Eco Cósmico
Por Wilson Rafael León Blanchar
En una noche tropical, donde la brisa del Caribe se mezclaba con el murmullo del mar, el presbítero Luis Carlos Oñate, Enrique Marulanda—con su voz fina y cadenciosa digna de un trovador costeño—y Efraín, el eterno "El de la Lata", se reunieron en el patio de una iglesia que parecía haber sido olvidada por el tiempo y abrazada por la magia de la noche.
—¿Se han percatado de que cada paso que damos se transforma en verso? —dijo Enrique, soltando una risa que recordaba a las olas rompiendo en la orilla, mientras dejaba caer sus palabras como caracoles al viento.
Luis Carlos, con la tranquilidad de un sabio que ha visto amaneceres pintados de acuarelas, respondió con tono meditativo:
—Amigos, es como si el universo susurrara secretos en un idioma que solo los corazones valientes y despiertos pueden descifrar.

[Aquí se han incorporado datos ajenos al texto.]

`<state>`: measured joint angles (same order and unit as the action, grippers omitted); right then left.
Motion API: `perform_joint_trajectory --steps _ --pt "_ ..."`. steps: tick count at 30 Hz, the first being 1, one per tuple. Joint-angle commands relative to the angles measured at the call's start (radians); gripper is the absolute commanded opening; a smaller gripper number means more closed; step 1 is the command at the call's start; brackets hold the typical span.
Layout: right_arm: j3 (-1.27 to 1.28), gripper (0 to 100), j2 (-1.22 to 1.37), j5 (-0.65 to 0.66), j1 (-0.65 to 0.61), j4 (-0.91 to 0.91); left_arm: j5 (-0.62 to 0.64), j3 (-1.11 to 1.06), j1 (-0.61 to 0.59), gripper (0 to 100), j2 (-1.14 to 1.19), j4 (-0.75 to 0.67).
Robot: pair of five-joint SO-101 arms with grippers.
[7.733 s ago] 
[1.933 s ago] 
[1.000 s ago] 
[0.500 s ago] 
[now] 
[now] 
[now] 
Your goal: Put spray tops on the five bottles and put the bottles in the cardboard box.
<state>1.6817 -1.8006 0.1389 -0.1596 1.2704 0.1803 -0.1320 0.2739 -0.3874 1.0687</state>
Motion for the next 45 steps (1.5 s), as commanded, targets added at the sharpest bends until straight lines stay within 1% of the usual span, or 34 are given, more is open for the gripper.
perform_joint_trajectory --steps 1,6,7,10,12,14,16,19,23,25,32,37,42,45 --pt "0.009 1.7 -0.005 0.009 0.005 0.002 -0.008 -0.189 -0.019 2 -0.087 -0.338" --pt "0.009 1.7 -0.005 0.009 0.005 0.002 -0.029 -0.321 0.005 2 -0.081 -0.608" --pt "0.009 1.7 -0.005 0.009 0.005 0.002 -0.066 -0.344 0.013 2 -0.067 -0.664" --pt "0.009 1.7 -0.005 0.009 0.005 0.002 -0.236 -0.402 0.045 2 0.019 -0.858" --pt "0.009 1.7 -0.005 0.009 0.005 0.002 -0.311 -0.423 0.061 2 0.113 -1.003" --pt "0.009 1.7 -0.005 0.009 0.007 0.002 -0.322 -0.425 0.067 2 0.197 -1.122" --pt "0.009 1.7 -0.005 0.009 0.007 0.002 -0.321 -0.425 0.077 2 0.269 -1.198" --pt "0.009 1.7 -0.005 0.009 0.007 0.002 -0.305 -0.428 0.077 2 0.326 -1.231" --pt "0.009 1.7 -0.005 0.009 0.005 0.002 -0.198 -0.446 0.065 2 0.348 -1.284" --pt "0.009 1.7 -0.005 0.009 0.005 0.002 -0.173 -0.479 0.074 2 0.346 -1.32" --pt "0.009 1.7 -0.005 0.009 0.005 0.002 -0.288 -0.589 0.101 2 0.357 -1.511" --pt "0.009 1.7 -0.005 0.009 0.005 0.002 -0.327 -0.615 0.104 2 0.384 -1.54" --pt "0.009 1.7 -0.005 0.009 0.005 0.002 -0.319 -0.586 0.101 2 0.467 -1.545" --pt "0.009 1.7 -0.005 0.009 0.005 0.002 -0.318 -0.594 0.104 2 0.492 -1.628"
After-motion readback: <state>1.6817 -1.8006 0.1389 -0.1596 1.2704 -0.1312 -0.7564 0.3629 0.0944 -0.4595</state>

Efraín, apoyado en una lata vieja adornada con garabatos y recuerdos, levantó su cuchillo como si fuera una pluma mágica y, con voz melodiosa y picante, comenzó a declamar:
—¡Ay, mi gente!
Que la lata suene,
y el ego se quiebre
como el sol en la arena,
porque en cada latido
se esconde una condena
que se disuelve en la brisa
cuando la risa se envenena.
La lata vibró con fuerza y, en un instante de surrealismo, lanzó un destello que iluminó el patio con un brillo tropical. Enrique, con picardía, exclamó:
—¡Asere, mira pues! Hasta la lata se ha puesto a rimar en este carnaval cósmico.
El presbítero cerró los ojos y, en tono reflexivo, dialogó con el universo:
—Quizá, mis hermanos, el alma del cosmos se cuela entre los poros de nuestra existencia, disfrazándose de lata y de voz suave, aguardando que la disolución del ego nos libere.
La tensión del momento se disolvía en carcajadas y en nuevos versos de Efraín, quien, sin perder el ritmo, lanzó:
—¡Oigan pues, que les digo a mi manera!
El ego es como un mal sancocho,
que entumece el sabor de la vida,
y solo se disuelve con el fuego
de una risa bien picante y la brisa
de esta tierra bendita.
¡Deja ya ese "yo" amarrado,
y baila con el universo sin medida!
Enrique, entre risas y guiños, añadió:
—¡Vea usted, que al soltar la vanidad uno se vuelve a casa, y la casa es el universo!
Luis Carlos asintió con serenidad:
—El ego, esa muralla que nos separa, se derrite ante la pureza de este instante, donde cada latido y cada verso es un puente hacia la unidad.
De pronto, la lata volvió a emitir un tintinear que parecía responder al llamado de Efraín. Con voz teatral, el presbítero concluyó:
—Que la risa nos libere y la verdad se derrame en cada esquina del cosmos.
Y Efraín, con su cuchillo brillando bajo la luz de un farol y su voz costeña retumbando en el aire, cerró con un último verso:
—Somos hijos de la arena y del mar,
polvo de estrellas en un eterno bailar;
deja que el ego se queme en el fuego del querer,
y únete al son del universo, ¡déjate renacer!
En esa mágica noche, entre destellos y versos, el presbítero, el hombre de la voz fina y el poeta de la lata se unieron en un diálogo festivo y cósmico. Las risas, la cadencia costeña y la melodía de la lata transformaron el patio en un santuario donde el ego se disipaba y la conciencia del universo se hacía presente.